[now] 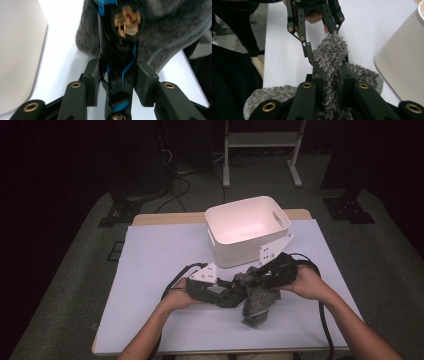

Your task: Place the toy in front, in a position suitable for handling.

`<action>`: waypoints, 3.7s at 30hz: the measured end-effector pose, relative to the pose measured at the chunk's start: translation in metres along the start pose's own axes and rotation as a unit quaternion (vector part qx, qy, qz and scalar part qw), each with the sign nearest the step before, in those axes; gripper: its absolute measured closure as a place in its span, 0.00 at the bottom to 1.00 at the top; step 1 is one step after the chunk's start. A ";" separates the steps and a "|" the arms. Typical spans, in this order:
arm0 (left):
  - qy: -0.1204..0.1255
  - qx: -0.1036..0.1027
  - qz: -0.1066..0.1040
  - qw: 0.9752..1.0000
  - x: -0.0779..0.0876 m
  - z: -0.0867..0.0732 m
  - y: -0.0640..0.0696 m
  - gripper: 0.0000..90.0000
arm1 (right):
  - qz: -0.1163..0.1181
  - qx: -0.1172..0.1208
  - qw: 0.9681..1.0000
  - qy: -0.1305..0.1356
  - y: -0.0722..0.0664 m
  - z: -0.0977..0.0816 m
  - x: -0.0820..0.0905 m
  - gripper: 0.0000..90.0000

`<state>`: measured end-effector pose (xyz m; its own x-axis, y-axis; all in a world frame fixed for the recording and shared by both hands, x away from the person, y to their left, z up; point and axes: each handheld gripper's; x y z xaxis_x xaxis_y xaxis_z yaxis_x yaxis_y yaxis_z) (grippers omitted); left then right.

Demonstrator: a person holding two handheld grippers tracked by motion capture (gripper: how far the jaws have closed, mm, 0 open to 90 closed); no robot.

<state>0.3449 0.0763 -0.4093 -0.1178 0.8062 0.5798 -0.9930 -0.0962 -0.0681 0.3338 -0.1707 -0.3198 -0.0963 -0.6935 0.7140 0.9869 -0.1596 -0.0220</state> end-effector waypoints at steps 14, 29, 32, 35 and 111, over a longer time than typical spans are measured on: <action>-0.028 -0.004 -0.003 1.000 -0.020 -0.005 0.001 0.65 | 0.005 -0.001 1.000 0.008 -0.004 -0.008 0.002 0.87; -0.089 -0.026 0.029 0.995 0.007 -0.007 -0.001 0.65 | 0.004 0.011 1.000 0.021 -0.003 0.000 -0.014 0.87; -0.106 -0.028 0.029 0.994 0.008 -0.012 -0.001 0.65 | 0.008 -0.001 1.000 0.006 0.000 -0.010 -0.021 0.87; -0.105 -0.024 0.029 0.994 0.010 -0.012 -0.001 0.65 | 0.005 -0.019 1.000 0.004 0.003 -0.025 -0.018 0.87; -0.192 -0.015 0.040 0.981 -0.012 -0.016 0.044 0.26 | 0.066 -0.048 0.996 -0.036 -0.012 -0.058 -0.070 0.86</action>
<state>0.3021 0.0716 -0.4321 -0.1913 0.5179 0.8338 -0.9810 -0.1280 -0.1455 0.3215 -0.1613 -0.4099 0.0471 -0.6613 0.7486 0.9729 -0.1395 -0.1844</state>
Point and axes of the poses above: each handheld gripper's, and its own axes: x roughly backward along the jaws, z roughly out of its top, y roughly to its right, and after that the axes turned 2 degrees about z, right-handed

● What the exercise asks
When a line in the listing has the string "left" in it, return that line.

● Final answer
arm0 (left):
`<state>`: measured end-effector pose (xyz m; its own x-axis, y-axis; all in a world frame fixed for the recording and shared by both hands, x away from the person, y to their left, z up; point and axes: each handheld gripper's; x y z xaxis_x xaxis_y xaxis_z yaxis_x yaxis_y yaxis_z) (grippers omitted); left then right.

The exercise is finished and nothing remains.